YOUR ASSIGNMENT
An exact copy of the data is required. No picture may appear in it.
━━━ SUPPLIED RECORDS
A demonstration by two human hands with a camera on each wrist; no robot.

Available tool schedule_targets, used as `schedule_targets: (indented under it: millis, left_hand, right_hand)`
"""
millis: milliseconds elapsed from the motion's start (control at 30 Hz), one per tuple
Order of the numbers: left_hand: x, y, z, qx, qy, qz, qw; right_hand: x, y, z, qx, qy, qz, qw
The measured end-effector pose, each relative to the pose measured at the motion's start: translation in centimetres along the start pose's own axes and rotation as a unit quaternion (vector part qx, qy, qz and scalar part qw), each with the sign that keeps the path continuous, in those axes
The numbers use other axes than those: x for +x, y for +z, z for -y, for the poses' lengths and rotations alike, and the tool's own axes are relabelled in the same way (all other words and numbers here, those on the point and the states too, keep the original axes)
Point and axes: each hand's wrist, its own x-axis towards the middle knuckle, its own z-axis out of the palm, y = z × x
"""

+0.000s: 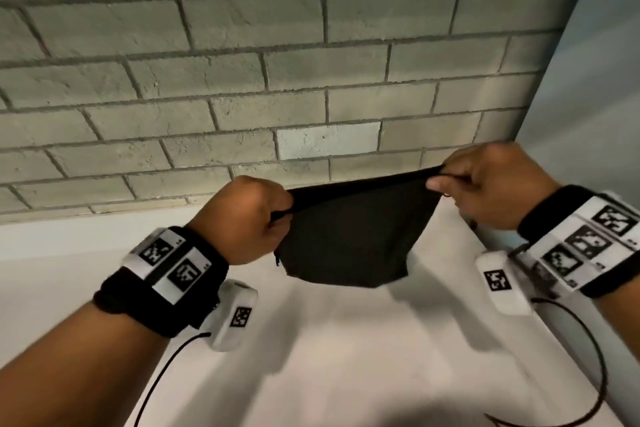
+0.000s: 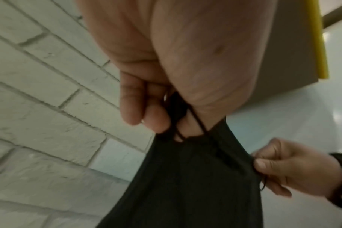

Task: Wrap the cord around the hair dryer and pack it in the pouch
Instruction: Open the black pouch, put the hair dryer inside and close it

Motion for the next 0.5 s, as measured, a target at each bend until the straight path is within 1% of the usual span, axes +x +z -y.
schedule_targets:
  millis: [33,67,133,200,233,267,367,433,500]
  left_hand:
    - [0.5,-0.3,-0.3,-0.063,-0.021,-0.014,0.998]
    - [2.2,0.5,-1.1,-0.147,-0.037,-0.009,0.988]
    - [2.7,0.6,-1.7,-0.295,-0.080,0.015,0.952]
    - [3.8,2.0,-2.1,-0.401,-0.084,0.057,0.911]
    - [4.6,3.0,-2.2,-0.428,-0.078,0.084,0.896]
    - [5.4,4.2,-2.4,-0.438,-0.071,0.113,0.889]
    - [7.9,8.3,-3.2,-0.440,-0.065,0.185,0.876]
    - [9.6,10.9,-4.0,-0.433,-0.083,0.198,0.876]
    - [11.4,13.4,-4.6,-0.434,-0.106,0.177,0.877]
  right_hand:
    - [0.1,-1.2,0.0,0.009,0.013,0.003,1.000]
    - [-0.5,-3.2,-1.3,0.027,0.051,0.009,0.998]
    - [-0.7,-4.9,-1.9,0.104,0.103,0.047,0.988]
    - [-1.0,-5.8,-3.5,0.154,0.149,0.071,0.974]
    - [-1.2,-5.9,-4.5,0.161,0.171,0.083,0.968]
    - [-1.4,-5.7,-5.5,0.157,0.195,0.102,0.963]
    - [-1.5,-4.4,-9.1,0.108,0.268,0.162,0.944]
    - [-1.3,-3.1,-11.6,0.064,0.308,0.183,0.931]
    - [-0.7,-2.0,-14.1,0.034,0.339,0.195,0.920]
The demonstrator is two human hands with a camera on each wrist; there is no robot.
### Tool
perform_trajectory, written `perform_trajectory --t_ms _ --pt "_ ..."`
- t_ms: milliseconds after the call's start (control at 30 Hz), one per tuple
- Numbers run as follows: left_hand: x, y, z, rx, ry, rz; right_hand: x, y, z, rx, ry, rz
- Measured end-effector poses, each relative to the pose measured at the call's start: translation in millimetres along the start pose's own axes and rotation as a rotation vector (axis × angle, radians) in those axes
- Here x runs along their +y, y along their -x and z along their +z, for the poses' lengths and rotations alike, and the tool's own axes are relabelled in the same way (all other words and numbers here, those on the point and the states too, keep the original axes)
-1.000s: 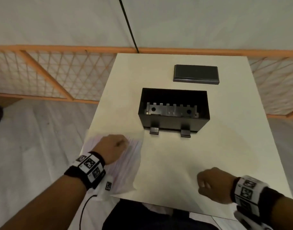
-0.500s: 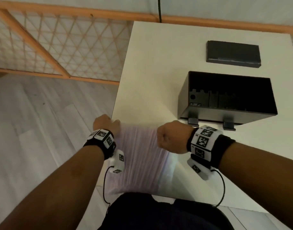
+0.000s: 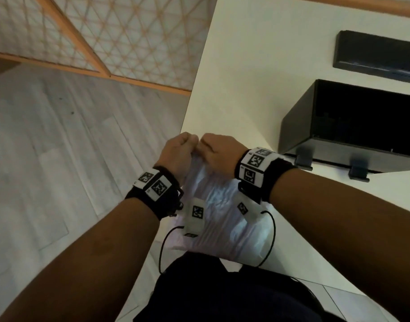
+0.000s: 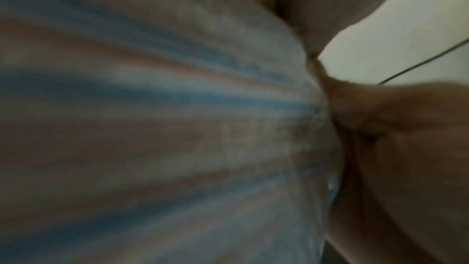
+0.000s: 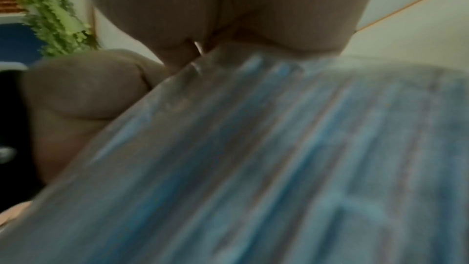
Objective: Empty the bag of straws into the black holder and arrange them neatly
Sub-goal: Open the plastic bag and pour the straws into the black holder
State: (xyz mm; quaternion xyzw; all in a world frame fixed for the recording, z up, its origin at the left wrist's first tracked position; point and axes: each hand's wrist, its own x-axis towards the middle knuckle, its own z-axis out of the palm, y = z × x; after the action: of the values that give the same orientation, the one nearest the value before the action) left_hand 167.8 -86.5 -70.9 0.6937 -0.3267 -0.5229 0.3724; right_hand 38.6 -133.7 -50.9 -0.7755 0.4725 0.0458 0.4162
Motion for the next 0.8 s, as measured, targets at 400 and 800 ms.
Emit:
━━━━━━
EXERCISE ANSWER
A demonstration by two human hands with a camera on each wrist; no robot.

Available tool schedule_targets, used as `schedule_targets: (indented under it: millis, left_hand, right_hand)`
"""
millis: milliseconds elapsed from the motion's start (control at 30 Hz), one per tuple
Order of the numbers: left_hand: x, y, z, qx, qy, qz, qw; right_hand: x, y, z, qx, qy, qz, qw
The measured end-effector pose, each relative to the pose measured at the motion's start: translation in centimetres along the start pose's own axes and rotation as a unit quaternion (vector part qx, qy, qz and scalar part qw), each with the sign that keeps the path continuous, in those axes
The numbers use other axes than those: x for +x, y for +z, z for -y, for the poses' lengths and rotations alike, and the tool's own axes are relabelled in the same way (all other words and numbers here, those on the point and the states too, keep the original axes)
Point and axes: each hand's wrist, its own x-axis towards the middle knuckle, its own z-axis out of the palm, y = z × x
"""

+0.000s: 
+0.000s: 

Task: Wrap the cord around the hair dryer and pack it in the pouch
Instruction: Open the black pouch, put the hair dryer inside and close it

Motion for the next 0.5 s, as measured, a target at each bend until the straight path is within 1% of the usual span, axes +x +z -y.
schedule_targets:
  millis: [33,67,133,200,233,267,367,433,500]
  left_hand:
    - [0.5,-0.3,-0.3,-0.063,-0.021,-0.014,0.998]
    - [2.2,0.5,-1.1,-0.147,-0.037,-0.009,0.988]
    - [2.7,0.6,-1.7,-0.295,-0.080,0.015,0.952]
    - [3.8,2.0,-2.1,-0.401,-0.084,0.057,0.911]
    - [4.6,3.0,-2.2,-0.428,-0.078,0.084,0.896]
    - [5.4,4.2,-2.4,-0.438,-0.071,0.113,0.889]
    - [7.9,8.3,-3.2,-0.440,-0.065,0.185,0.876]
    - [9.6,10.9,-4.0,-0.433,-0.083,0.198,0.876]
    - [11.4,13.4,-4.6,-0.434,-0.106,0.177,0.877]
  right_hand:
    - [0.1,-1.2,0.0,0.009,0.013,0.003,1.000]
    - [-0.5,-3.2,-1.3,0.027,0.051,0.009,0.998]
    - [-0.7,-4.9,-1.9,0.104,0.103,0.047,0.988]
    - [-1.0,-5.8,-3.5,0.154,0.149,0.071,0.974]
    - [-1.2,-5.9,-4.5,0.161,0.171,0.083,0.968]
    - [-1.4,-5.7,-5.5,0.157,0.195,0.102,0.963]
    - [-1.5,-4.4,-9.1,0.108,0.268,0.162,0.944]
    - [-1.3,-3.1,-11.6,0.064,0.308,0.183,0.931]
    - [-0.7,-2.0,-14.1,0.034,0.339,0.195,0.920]
The demonstrator is two human hands with a camera on each wrist; there is no robot.
### Tool
perform_trajectory, written `perform_trajectory --t_ms _ --pt "_ ..."`
- t_ms: milliseconds after the call's start (control at 30 Hz), one per tuple
- Numbers run as follows: left_hand: x, y, z, rx, ry, rz; right_hand: x, y, z, rx, ry, rz
- Measured end-effector poses, each relative to the pose measured at the call's start: translation in millimetres along the start pose's own axes and rotation as a rotation vector (axis × angle, radians) in those axes
- Here x runs along their +y, y along their -x and z along their +z, for the poses' lengths and rotations alike, and the tool's own axes are relabelled in the same way (all other words and numbers here, those on the point and the states too, keep the original axes)
-1.000s: 
-0.500s: 
+0.000s: 
+0.000s: 
+0.000s: 
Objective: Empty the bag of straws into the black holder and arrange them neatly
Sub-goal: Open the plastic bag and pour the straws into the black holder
State: (xyz mm; quaternion xyzw; all in a world frame fixed for the recording, z up, its origin at the left wrist's first tracked position; point and axes: each hand's wrist, its own x-axis towards the middle knuckle, its own z-axis out of the palm, y = z × x; after the action: of the values that give the same orientation, the one nearest the value before the action) left_hand 167.8 -86.5 -70.9 0.6937 -0.3267 -0.5229 0.3724; right_hand 38.6 -133.7 -50.9 -0.7755 0.4725 0.0458 0.4162
Motion for the next 0.8 s, as measured, targets at 400 and 800 ms.
Emit:

Besides this answer, nothing more is needed.